The night passed so slowly – even more slowly when Charles was trying to sleep. He could not get the images of the dead German soldiers out of his mind, and he kept hearing over and over again the terrifying sounds of the brief struggle. One moment, he could see images of his mother, father, Blanche and Mary and the next, that headless German soldier standing there in that ravine, staring at him just before he fell to the ground. Towards morning, a damp chill settled over what had become the domain of the infantryman, which was only as far as he could see and might not last the day, for every man knew that each day could indeed be his last.
Charles crawled up a few feet beside David and, as they both stared across the field, almost impatiently said, "Where are they?"
As David shook his head and remained silent, the lieutenant passed along the back of the line, bidding each pair, "Eat your rations."

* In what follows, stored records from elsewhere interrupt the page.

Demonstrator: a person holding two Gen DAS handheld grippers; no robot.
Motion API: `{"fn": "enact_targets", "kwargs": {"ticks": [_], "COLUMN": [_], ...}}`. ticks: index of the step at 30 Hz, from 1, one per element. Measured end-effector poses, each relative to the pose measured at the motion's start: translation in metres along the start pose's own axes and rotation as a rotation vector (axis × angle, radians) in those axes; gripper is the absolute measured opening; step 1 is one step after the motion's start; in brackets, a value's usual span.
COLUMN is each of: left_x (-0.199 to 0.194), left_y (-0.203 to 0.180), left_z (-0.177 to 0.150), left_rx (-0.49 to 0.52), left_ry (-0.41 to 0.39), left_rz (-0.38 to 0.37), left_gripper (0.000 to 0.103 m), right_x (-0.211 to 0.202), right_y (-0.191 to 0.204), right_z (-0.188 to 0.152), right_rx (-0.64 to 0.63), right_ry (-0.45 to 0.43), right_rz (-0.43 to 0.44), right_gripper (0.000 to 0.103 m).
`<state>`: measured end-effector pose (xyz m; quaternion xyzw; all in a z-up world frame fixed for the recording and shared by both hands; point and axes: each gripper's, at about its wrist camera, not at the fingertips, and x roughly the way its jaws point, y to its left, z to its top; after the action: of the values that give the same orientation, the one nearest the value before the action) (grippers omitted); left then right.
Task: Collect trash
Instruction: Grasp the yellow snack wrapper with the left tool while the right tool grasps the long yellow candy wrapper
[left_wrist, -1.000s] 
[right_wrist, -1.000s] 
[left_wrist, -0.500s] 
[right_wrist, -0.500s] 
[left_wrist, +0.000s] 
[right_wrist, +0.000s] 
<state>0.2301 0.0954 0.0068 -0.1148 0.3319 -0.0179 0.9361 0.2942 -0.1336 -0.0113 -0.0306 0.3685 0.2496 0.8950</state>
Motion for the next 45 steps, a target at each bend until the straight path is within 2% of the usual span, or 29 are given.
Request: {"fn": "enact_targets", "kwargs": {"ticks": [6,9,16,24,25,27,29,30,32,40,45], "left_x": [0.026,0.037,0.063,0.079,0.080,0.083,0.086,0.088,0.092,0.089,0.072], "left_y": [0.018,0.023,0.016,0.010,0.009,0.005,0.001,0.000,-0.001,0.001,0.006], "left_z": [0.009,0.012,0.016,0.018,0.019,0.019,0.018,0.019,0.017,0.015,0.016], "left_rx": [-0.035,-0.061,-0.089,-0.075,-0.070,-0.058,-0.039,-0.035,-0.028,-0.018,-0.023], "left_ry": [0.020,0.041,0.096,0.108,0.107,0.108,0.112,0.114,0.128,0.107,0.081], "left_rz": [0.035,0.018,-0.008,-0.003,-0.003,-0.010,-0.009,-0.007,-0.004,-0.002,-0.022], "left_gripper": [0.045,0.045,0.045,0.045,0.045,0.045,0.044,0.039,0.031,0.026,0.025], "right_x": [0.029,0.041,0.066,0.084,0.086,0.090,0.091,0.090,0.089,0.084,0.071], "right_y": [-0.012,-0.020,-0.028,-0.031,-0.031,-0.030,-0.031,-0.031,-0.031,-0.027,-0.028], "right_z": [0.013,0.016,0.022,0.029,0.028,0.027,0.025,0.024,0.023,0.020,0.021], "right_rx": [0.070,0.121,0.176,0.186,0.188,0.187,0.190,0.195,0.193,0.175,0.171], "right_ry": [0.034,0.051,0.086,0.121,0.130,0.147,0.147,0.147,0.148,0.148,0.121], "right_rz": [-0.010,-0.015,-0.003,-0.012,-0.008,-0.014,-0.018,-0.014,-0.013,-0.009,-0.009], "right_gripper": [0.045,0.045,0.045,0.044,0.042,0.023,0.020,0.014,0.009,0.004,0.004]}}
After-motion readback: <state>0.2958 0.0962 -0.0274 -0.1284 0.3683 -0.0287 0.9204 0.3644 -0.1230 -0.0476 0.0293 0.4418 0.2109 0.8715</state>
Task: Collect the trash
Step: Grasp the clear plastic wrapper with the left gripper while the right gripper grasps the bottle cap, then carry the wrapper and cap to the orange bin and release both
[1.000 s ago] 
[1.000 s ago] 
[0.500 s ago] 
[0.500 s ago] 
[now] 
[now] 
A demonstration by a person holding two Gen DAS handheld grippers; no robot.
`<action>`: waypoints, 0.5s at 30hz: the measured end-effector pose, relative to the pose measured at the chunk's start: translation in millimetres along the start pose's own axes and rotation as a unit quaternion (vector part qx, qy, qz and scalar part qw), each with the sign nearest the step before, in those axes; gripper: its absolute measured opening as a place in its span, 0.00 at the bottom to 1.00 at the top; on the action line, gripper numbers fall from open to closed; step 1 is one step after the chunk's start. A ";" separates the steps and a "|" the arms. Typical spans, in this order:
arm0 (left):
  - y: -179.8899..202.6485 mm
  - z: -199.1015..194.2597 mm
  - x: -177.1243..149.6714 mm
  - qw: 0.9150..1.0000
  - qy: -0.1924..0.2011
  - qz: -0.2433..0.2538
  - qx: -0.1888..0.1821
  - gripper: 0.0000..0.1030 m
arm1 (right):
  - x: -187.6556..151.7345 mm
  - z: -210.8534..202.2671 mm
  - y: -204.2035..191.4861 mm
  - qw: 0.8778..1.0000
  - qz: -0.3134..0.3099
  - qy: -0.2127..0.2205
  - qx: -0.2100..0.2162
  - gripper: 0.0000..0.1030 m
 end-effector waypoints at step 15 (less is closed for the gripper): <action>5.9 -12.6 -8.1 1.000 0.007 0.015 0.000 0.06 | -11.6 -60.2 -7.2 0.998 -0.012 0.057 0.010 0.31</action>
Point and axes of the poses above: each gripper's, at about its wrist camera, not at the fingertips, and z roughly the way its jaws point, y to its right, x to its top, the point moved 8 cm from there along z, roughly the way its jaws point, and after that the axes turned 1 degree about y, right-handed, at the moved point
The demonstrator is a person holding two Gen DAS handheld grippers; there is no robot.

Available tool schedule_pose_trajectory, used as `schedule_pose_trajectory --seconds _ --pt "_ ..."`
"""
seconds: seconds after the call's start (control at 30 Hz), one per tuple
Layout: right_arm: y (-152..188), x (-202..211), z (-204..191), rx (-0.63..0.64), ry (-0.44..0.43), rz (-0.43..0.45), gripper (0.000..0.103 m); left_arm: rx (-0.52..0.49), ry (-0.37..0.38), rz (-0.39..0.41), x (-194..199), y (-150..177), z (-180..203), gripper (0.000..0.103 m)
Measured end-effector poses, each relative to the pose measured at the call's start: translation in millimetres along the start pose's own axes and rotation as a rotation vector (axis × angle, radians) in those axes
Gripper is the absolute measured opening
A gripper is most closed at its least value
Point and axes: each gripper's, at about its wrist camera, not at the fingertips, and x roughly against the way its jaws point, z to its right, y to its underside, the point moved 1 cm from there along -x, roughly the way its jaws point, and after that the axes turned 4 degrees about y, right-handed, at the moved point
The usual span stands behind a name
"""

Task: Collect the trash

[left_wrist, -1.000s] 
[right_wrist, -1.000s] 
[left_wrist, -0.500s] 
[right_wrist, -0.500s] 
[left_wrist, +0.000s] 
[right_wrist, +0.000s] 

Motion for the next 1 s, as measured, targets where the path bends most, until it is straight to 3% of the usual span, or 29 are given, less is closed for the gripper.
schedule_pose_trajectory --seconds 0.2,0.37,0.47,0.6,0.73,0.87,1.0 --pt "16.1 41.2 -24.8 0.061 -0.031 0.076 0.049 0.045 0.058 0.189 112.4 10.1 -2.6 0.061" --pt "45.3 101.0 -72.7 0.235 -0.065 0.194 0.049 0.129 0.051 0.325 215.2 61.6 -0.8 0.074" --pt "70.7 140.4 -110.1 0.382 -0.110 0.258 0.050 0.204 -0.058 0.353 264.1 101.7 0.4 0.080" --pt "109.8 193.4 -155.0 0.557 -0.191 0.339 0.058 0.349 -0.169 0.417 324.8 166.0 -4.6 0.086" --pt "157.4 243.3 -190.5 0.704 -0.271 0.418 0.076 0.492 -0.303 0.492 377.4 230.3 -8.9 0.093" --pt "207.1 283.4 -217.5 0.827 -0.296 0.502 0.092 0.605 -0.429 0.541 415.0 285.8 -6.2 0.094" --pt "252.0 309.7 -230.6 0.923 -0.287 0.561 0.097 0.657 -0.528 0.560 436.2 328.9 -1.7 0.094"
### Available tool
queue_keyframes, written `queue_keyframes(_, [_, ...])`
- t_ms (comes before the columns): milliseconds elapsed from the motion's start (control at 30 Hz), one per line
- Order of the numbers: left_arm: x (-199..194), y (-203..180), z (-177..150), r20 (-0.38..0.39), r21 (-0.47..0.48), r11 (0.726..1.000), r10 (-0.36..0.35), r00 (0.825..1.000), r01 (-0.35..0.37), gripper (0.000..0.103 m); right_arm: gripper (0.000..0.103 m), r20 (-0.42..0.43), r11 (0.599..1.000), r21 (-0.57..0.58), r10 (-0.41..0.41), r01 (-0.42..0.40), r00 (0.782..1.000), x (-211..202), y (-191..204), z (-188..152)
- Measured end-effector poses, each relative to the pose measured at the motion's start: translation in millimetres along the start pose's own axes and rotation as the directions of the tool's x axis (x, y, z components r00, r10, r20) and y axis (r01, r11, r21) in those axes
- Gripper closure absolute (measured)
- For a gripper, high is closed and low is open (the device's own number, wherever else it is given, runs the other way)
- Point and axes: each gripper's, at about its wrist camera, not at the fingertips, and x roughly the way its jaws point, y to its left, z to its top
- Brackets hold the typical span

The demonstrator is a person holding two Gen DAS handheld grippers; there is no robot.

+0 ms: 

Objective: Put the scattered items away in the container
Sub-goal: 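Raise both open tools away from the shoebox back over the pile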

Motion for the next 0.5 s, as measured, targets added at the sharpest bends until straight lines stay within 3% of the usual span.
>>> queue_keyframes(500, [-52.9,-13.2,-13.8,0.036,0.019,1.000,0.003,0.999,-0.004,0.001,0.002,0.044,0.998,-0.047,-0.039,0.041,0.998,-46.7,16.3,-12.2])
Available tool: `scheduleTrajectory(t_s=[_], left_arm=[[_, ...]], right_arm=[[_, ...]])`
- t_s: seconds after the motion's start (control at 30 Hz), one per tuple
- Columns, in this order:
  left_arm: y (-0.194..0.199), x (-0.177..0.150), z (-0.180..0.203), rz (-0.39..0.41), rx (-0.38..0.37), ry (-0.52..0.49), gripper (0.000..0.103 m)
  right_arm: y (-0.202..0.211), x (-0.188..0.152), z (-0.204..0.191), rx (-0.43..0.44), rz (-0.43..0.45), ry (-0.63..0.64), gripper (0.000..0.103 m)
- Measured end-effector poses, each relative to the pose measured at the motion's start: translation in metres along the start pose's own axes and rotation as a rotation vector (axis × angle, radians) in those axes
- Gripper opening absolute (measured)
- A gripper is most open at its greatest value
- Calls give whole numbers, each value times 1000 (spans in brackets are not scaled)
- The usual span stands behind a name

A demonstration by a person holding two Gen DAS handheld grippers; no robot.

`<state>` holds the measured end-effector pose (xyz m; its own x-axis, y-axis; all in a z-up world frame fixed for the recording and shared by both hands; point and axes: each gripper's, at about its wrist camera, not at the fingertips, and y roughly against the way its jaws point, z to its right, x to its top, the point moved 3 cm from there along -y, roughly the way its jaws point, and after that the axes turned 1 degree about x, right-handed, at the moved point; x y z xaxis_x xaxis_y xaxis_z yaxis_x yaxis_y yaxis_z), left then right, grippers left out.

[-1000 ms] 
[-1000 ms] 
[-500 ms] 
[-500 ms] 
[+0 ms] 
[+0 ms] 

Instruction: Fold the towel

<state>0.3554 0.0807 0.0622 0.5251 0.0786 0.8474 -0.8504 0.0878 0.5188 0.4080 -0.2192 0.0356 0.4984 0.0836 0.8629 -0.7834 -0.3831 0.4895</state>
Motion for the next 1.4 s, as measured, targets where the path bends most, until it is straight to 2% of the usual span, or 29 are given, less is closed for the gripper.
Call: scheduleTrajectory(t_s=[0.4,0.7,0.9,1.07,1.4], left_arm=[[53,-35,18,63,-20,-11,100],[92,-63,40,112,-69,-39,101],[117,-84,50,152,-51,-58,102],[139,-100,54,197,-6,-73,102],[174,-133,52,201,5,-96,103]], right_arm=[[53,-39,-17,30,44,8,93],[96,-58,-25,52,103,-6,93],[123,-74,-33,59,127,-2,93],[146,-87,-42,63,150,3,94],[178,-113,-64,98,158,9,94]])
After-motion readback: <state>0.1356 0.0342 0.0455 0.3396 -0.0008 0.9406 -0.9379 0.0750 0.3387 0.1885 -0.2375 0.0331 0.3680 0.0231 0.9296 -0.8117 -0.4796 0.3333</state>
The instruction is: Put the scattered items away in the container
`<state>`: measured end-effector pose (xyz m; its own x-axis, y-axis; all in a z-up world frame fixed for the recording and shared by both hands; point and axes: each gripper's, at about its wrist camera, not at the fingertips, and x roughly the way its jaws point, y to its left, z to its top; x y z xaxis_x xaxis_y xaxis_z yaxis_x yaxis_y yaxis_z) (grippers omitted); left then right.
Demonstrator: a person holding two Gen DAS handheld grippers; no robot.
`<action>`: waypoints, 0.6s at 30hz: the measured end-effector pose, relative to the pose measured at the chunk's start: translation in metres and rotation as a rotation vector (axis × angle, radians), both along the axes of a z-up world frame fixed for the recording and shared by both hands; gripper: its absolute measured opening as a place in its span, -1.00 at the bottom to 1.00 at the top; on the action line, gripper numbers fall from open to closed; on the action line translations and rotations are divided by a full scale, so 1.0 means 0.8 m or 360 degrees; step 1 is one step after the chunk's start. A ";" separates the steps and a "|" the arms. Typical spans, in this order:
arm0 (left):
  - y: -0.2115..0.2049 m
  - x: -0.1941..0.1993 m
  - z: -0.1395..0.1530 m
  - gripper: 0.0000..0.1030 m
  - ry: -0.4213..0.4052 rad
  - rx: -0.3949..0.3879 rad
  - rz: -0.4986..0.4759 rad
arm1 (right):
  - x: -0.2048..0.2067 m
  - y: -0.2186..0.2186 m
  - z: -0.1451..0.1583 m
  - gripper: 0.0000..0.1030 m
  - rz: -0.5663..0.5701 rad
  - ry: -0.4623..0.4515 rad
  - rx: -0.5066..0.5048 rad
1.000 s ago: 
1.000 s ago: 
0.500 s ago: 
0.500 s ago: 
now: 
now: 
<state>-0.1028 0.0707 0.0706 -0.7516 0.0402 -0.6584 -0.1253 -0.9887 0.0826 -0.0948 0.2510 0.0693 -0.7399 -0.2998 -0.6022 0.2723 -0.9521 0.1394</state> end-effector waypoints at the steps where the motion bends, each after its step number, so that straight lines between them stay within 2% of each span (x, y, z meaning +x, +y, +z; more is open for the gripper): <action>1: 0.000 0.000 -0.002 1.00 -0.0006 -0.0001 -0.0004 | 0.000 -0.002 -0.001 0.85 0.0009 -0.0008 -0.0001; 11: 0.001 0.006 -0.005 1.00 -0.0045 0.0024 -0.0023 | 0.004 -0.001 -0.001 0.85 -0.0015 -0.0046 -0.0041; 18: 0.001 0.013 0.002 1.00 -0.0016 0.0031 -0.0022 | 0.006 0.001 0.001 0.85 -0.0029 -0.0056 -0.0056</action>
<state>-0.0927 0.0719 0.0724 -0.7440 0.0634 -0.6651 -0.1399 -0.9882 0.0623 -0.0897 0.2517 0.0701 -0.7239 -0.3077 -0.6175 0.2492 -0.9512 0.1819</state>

Charles, David, Arthur and Frank sat side-by-side just below the crest of the hill and began to eat a substance that resembled potted meat. It had a pink tint, a very stale taste and was very pliable to the five flavorless, white crackers in each of the small, circular tins in their field packs.
Just as Frank was bitching about the nutritional value of the dry essence, which became more difficult to swallow the longer it remained in the gourmet's mouth, there was a humming noise from the north. The four men rolled over on their stomachs and crawled back to the summit of the hill to glare across the meadow but saw nothing.
In a moment, David tugged at Charles's sleeve and excitedly said, "There it is!" as he pointed to the sky.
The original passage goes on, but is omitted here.